> [TASK GOAL]
Copy the following data exactly and drop the pictures.

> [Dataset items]
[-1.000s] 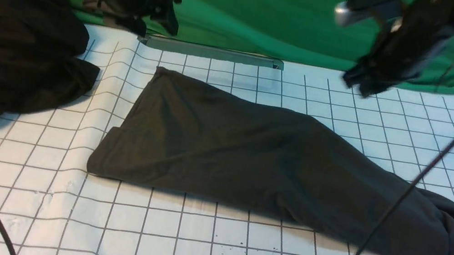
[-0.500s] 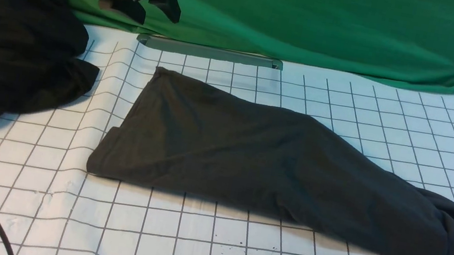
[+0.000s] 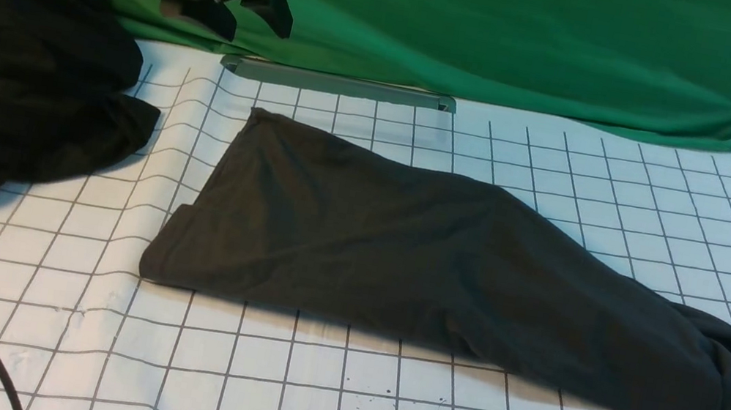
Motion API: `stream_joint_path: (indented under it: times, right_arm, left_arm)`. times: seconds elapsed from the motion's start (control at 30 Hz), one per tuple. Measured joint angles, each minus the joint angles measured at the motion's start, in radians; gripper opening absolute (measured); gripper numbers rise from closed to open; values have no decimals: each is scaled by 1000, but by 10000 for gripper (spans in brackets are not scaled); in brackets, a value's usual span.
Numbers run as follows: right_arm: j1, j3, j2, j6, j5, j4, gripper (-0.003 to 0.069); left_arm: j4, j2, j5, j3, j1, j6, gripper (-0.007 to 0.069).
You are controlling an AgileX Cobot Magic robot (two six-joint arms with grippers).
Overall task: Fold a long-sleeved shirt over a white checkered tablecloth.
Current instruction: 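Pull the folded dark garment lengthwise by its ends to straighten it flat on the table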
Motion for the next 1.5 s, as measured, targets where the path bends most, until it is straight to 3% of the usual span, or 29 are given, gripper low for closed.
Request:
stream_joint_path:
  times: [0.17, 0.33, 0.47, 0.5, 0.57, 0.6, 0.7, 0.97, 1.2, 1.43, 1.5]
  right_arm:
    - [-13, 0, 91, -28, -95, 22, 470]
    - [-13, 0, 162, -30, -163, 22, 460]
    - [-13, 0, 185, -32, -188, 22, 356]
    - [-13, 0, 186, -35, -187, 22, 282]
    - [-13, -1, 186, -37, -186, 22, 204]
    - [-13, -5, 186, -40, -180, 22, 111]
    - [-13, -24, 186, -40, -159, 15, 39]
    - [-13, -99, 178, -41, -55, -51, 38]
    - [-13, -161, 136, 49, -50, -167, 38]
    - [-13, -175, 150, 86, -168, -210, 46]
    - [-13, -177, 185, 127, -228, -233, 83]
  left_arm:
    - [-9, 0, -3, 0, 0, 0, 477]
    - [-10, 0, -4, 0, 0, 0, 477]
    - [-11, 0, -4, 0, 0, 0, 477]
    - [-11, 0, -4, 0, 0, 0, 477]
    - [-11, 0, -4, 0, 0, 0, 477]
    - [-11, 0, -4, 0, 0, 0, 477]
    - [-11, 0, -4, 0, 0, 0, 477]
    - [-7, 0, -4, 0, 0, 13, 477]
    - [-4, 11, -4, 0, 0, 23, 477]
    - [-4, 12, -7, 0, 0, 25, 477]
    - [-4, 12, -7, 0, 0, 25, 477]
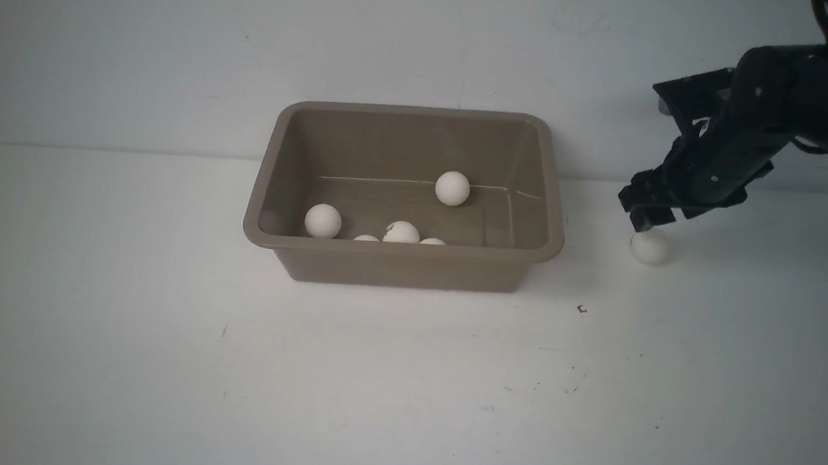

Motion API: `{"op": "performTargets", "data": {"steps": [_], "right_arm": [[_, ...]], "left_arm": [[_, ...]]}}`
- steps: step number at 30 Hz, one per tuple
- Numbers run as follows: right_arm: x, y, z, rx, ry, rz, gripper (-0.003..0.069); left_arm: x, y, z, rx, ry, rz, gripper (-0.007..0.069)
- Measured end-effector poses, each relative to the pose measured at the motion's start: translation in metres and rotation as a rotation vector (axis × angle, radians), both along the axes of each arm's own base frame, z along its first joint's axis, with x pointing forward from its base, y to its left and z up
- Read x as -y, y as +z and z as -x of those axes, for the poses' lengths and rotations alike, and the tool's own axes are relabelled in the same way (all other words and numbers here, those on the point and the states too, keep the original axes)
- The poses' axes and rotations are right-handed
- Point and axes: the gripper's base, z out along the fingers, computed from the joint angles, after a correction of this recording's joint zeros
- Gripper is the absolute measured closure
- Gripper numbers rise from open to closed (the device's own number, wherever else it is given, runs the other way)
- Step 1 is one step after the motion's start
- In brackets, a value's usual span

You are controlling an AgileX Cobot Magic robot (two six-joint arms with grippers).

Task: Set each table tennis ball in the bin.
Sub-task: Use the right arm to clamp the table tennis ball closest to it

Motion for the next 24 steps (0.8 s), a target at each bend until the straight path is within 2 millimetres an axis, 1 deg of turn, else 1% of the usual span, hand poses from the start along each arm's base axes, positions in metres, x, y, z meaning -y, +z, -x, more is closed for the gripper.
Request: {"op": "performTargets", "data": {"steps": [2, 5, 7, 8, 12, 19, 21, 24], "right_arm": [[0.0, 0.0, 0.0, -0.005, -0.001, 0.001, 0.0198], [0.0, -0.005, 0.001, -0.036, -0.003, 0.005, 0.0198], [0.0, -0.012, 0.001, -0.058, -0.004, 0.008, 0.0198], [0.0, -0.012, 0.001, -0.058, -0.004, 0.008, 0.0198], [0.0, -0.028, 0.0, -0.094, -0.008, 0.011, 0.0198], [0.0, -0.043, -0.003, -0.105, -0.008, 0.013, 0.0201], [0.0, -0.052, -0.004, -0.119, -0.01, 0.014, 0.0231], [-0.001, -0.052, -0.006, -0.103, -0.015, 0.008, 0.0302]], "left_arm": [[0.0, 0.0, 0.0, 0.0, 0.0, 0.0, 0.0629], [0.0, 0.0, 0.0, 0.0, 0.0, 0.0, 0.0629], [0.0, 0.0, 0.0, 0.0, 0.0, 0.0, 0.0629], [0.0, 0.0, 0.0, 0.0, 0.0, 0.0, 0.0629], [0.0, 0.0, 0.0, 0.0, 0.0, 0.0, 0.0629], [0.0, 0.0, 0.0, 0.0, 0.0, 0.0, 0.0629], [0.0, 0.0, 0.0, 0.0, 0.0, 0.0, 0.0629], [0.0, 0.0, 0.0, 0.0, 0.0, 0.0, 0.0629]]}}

> [YOUR SOLUTION]
[-1.000s] 
[-0.500s] 
[+0.000s] 
Motion API: `stream_joint_path: (indented under it: times, right_arm, left_arm)`. times: seconds elapsed from the motion's start (control at 30 Hz), one per tuple. Measured joint angles, each minus the joint angles measured at the motion's start, in radians; gripper opening absolute (measured); gripper numbers rise from closed to open; values have no decimals: each is scaled by 1000, but by 10000 for gripper (spans in brackets are not scaled); in brackets, a value's usual span.
Numbers run as follows: right_arm: j1, j3, j2, j6, j5, j4, gripper (-0.003 to 0.069); left_arm: j4, j2, j5, j3, j1, j6, gripper (-0.007 to 0.069).
You are controlling an AgileX Cobot Magic robot (two six-joint arms with grippers).
Overall task: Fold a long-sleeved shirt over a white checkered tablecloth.
Current instruction: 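Pull the folded dark garment lengthwise by its ends to straighten it flat on the table
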Motion for the next 1.5 s, as measured, targets where the path bends most, until it is straight to 3% of the usual span, or 29 are given, gripper low for closed.
Request:
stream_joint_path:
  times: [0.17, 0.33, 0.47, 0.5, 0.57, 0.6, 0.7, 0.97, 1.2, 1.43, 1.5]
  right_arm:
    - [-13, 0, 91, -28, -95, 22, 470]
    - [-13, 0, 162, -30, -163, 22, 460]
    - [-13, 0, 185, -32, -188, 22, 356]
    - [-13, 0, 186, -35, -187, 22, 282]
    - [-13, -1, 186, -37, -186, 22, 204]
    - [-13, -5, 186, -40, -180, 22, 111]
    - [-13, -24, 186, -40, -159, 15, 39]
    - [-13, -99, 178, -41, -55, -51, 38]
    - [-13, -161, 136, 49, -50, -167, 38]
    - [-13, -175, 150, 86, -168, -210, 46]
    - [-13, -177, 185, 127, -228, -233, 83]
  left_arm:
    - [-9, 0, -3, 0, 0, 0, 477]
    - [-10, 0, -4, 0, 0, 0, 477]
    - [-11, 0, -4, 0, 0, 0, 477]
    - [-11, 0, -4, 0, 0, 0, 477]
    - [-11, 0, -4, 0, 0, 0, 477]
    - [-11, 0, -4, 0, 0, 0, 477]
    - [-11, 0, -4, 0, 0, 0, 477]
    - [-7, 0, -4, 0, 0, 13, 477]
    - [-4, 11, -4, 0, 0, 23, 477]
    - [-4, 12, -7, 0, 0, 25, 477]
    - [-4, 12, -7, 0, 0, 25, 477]

Motion API: `{"op": "performTargets", "data": {"steps": [_], "right_arm": [[_, ...]], "left_arm": [[_, ...]]}}`
- steps: step number at 30 Hz, one per tuple
- Numbers run as follows: right_arm: x, y, z, rx, ry, rz, gripper (-0.003..0.069); left_arm: x, y, z, rx, ry, rz, gripper (-0.007..0.069)
- Measured end-effector poses, each relative to the pose measured at the motion's start: translation in metres and rotation as a rotation vector (axis × angle, radians), both along the axes of each arm's own base frame, z along its first joint's axis, with x pointing forward from its base, y to its left and z up
- Read x as -y, y as +z and z as -x of those axes, for the poses' lengths and rotations alike, and the tool's own axes are relabelled in the same way (all other words and numbers here, those on the point and the states too, keep the original axes)
- The poses' axes and rotations are right-handed
- Point and axes: the gripper's base, z out along the fingers, computed from the joint angles, after a correction of this recording's joint zeros
- Gripper is the absolute measured closure
- Gripper numbers rise from open to closed (the device's own number, wherever else it is given, runs the other way)
- Step 1 is one step after the motion's start
- In brackets, a value's usual span

You are controlling an AgileX Cobot Magic robot (two six-joint arms with grippers).

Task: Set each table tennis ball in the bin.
Sub-task: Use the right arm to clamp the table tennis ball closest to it

Motion for the next 24 steps (0.8 s), a target at each bend until the straight path is within 2 millimetres an axis, 1 deg of turn, else 1% of the usual span, hand poses from the start along each arm's base axes, positions in metres, x, y, z meaning -y, +z, -x, more is closed for the gripper.
Request: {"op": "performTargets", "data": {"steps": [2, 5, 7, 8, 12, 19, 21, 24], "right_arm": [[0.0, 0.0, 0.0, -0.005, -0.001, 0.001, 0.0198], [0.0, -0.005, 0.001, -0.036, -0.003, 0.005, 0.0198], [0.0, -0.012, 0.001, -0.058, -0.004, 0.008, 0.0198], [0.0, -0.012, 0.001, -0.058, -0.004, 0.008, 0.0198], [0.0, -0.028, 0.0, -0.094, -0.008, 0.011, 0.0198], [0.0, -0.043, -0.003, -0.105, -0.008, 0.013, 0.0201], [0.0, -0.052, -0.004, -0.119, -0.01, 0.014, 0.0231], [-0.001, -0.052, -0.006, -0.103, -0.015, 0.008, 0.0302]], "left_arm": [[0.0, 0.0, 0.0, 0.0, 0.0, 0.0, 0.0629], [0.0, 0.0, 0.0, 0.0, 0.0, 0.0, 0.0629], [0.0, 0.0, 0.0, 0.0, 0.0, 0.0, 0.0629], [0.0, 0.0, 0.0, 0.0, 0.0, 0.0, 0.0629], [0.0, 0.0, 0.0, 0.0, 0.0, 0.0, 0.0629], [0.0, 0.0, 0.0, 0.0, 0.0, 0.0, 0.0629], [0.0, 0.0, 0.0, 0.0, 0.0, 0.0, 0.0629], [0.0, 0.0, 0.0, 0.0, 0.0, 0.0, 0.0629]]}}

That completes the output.